:: How to complete this task ::
Only the stretch below from the line holding "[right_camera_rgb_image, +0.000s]" through the line holding "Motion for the" should be restated, word for word and with both ends included; pictures stay out.
◆ ◆ ◆ ◆ ◆ ◆ ◆
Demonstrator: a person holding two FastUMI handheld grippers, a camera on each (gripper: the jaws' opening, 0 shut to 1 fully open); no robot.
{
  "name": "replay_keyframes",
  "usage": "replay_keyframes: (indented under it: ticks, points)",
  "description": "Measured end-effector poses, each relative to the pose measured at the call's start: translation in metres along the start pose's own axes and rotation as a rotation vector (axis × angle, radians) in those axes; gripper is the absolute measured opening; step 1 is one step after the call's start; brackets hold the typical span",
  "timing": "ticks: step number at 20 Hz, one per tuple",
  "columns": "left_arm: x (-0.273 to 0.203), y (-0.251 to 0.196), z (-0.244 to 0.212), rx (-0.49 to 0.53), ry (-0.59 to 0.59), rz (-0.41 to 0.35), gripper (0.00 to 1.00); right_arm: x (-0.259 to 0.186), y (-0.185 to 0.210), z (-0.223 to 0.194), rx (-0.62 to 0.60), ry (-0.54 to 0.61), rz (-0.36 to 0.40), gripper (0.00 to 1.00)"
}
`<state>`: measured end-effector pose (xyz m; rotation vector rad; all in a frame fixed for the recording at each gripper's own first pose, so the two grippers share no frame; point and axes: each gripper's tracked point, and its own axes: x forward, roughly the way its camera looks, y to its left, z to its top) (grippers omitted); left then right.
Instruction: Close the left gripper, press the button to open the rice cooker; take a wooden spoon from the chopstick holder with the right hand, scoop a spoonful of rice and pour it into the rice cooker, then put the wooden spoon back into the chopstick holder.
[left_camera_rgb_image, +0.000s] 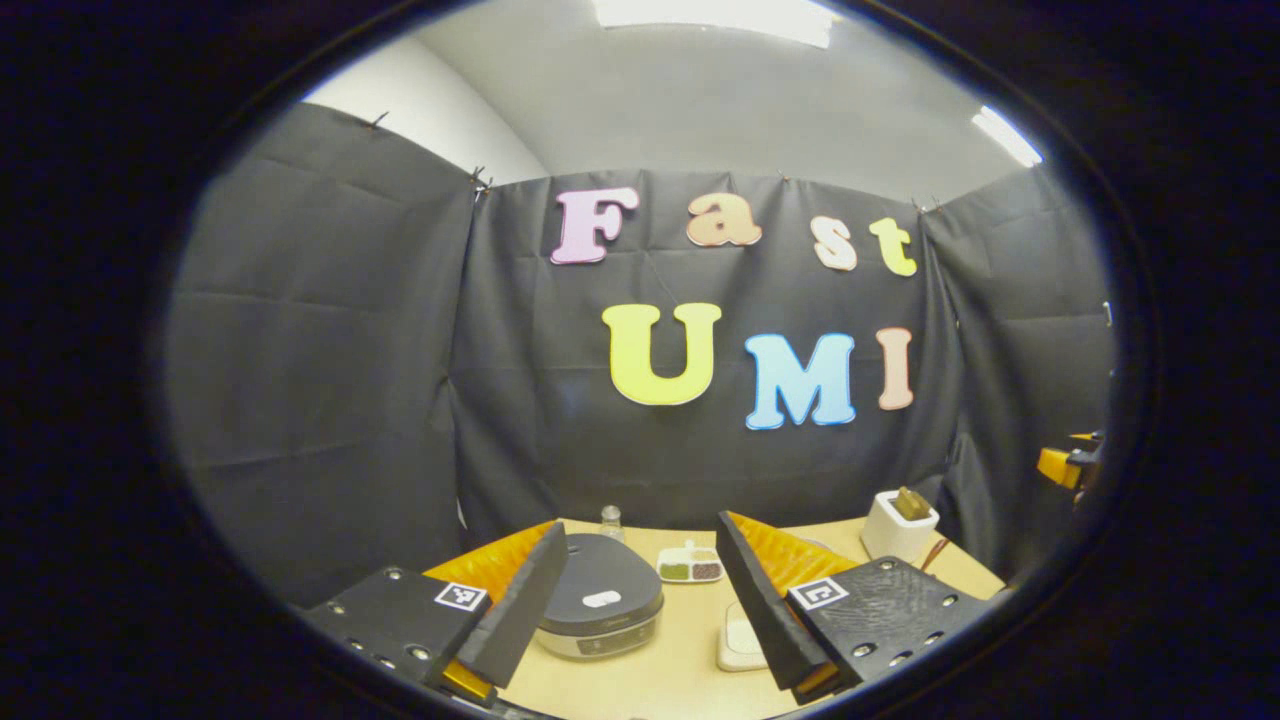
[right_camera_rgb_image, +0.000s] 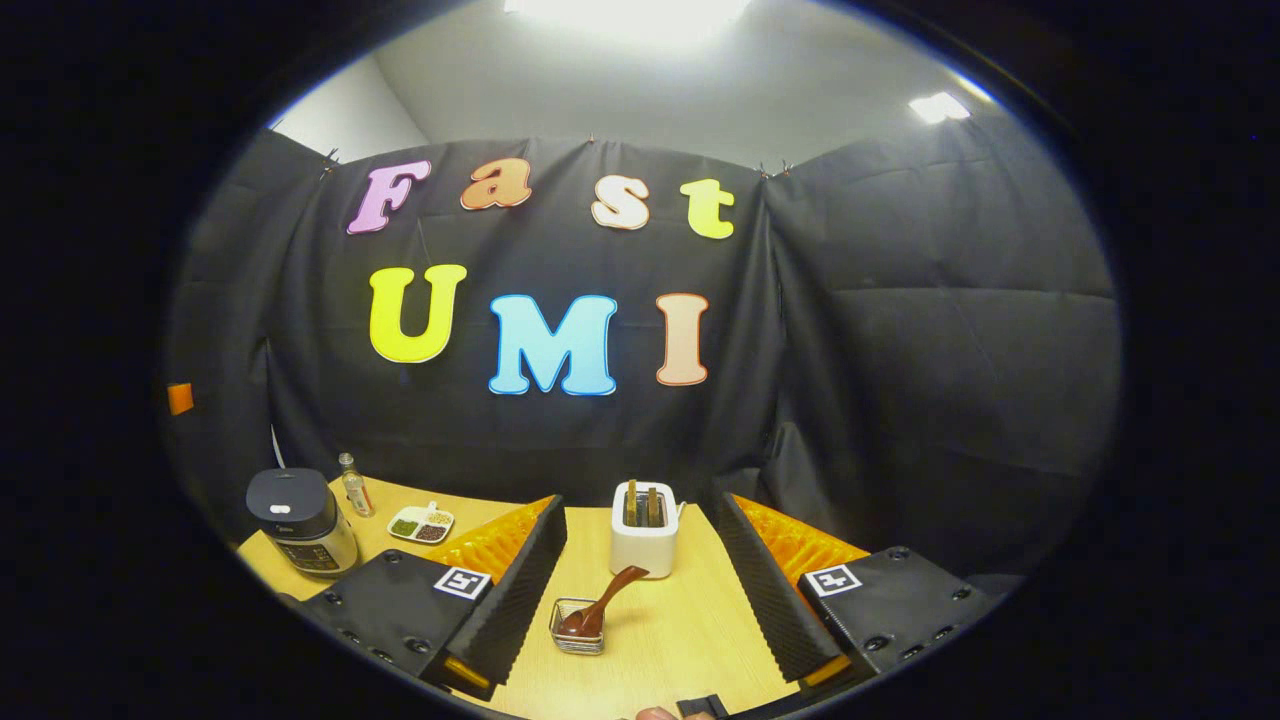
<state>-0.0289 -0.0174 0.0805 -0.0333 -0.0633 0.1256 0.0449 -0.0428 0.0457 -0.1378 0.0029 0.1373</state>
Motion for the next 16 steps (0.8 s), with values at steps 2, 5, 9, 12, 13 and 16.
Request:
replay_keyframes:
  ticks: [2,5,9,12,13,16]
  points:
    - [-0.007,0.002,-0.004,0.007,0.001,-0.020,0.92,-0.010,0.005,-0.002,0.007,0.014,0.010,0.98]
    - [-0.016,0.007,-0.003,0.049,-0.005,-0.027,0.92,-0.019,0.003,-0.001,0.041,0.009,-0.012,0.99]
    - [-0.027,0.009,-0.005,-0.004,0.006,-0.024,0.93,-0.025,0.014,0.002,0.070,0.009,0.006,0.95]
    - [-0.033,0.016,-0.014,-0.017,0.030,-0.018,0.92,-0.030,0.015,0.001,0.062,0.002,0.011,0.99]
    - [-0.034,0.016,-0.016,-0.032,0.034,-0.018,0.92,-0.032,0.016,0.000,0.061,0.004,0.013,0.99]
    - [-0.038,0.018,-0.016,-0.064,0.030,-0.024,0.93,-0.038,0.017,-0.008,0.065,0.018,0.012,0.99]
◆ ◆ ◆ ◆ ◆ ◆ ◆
:: Response for this exercise ::
[right_camera_rgb_image, +0.000s] 
<state>-0.0289 -0.0174 0.0805 -0.0333 -0.0633 0.1256 0.0449 -0.0428 0.0457 -0.1378 0.0029 0.1373</state>
Motion for the next 16 steps (0.8 s), with values at steps 2, 5, 9, 12, 13 and 16.

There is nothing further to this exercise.